What to expect at the 11th TEDxDetroit on Wednesday

click to enlarge Charlie Wollborg. - Courtesy of TEDxDetroit
Courtesy of TEDxDetroit
Charlie Wollborg.

Charlie Wollborg says more than a decade ago, when he was working as a Detroit-based creative director, he was a fan of watching TED Talks.

"I had been watching TED videos online, like all the other geeks," he says. "But to go to the conference it was like $10,000, and you could never get in."

Then, around a decade ago, TED got the idea to launch the TEDx program, which would host smaller, local TED events in cities around the world.

"So I emailed in — I was on their mailing list," Wollborg says. "I'm like, 'Oh, I'd love to help in Detroit, you know, put me on the list.' And so then they emailed back like, 'OK, you're TEDxDetroit.' I was like 'OK, great. Who's in charge?' And they're like, 'You.' 'Who's on the committee?' 'You are.' So it was, really, I was just the only one dumb enough to raise my hand."

Wollborg has served as a curator for TEDxDetroit ever since. On Wednesday, the 11th annual TEDxDetroit will return to Detroit's Masonic Temple.

Long before it became a meme, TED Talks started in 1984 as a dinner party. "The guy who started it said, 'You know, what if I invited people from different professions to dinner and had them share ideas?'" Wollborg says. No, the founder's name wasn't Ted; it's an acronym for "Technology, Entertainment, and Design." (His name is Richard Saul Wurman.)

"His thought was, these are three fields that drive innovation across the economy," Wollborg says. The first TED featured early demos of the compact disc and Apple computer.

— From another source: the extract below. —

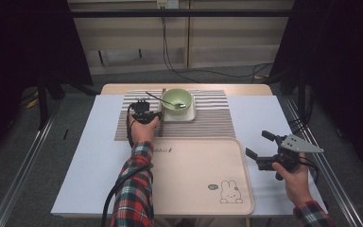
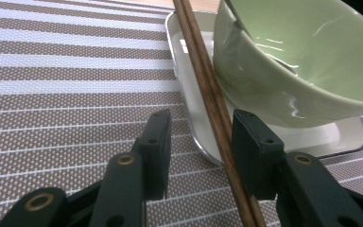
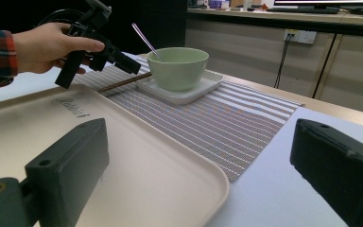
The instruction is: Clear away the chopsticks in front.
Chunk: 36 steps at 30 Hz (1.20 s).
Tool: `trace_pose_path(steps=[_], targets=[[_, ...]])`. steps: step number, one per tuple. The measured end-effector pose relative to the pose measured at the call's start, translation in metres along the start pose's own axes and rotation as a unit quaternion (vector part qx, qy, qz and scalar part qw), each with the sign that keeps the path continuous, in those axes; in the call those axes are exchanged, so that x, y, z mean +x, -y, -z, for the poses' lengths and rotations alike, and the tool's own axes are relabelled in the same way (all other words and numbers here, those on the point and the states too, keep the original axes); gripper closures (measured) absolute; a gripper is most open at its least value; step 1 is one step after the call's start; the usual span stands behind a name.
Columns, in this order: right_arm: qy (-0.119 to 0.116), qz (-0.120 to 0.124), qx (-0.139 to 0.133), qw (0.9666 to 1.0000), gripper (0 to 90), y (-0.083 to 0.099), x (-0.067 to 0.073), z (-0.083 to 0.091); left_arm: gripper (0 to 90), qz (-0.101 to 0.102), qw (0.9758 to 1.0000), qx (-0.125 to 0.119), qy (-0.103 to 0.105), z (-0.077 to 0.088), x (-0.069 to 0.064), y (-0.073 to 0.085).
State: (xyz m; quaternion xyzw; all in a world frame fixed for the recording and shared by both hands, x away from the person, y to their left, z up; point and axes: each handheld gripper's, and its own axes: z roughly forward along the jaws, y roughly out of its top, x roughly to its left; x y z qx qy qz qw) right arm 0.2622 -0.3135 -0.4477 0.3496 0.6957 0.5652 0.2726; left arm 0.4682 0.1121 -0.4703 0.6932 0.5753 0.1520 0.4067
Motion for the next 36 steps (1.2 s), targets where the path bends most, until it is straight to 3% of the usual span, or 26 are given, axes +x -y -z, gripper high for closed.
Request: trace_pose_path(steps=[3, 9, 16, 36], targets=[[0.002, -0.001, 0.002, 1.0000, 4.5, 0.0000, 0.0003, -0.0001, 57.7, -0.007, 1.0000, 0.002, -0.005, -0.0009, -0.0008, 0.0001], [0.002, -0.002, 0.001, 1.0000, 4.5, 0.0000, -0.0008, -0.0002, 58.2, 0.004, 1.0000, 0.005, 0.000, -0.0026, -0.0016, -0.0004], [0.003, -0.005, 0.002, 1.0000, 4.5, 0.0001, -0.0010, -0.0005, 60.9, 0.001, 0.9999, 0.009, -0.005, -0.0041, -0.0007, -0.0004], [0.005, -0.006, 0.000, 1.0000, 4.5, -0.0005, -0.0024, 0.0006, 73.4, 0.045, 0.9989, 0.015, -0.005, -0.0092, 0.0022, -0.0003]])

"Creativity is all about cross-pollination," Wollborg says. "So by bringing the people from different fields together, that's how you spur new ideas. Innovation isn't really coming up with something new. It's about putting things that are already proven in new and exciting ways."

"You know, it's putting the peanut butter in the chocolate gives us Reese's," he says.

Wollborg says the idea behind the first TEDxDetroit was to highlight creatives during the Great Recession.

"If you remember the news back then, everything was burning, bleeding, and bankrupt," Wollborg says. "So this was kind of a cure for the panic attacks of listening to the local news. We wanted to shine a light on people who are creating. Yes, the automotive industry may be laying off thousands of people, but there are also artists and entrepreneurs who are starting new projects and doing cool collaborations."

Some of the initial TEDxDetoit speakers included Fox 2 anchor Lee Thomas, who talked about his skin condition vitiligo, and Dawn white, an Ann Arbor entrepreneur who talked about wind energy.

"It was just a hodgepodge," Wollborg says. "It was a much smaller thing. We just had it in a classroom at Lawrence Tech, uh, and it was something we threw together in a couple of weeks."

As the years went on, TEDxDetroit moved to bigger venues: the DIA, Orchestra Hall, Cobo Center, the Detroit Opera House, the Fox Theatre. This year, it will be hosted for the second year at the Masonic Temple.

Wollborg says that while the production may be slicker and the venue bigger, that idea of "hodgepodge" remains. Some of this year's speakers include April Anderson of Good Cakes and Bakes, longtime Eminem collaborator Luis Resto, Nicole Curtis of home-improvement show Rehab Addict, and cartoon voice actor Rob Paulsen. The event also features a rare TED Talk duo in Shaka Senghor, New York Times best-selling author of Writing My Wrongs, who will be joined by fellow author Ebony Roberts.

"It's really, if you hate the talk that's on right now, wait eight minutes, there's another talk coming," Wollborg says. "It's going to be some things that make you cheer. It's going to be some things that make you uncomfortable. But the whole point is to cross-pollinate and get you to think about things that you didn't think about before."

TEDxDetroit runs from 8 a.m. to 6 p.m. on Wednesday, Nov. 6, at the Masonic Temple, 500 Temple St., Detroit. More information is available at tedxdetroit.com. Tickets are $125.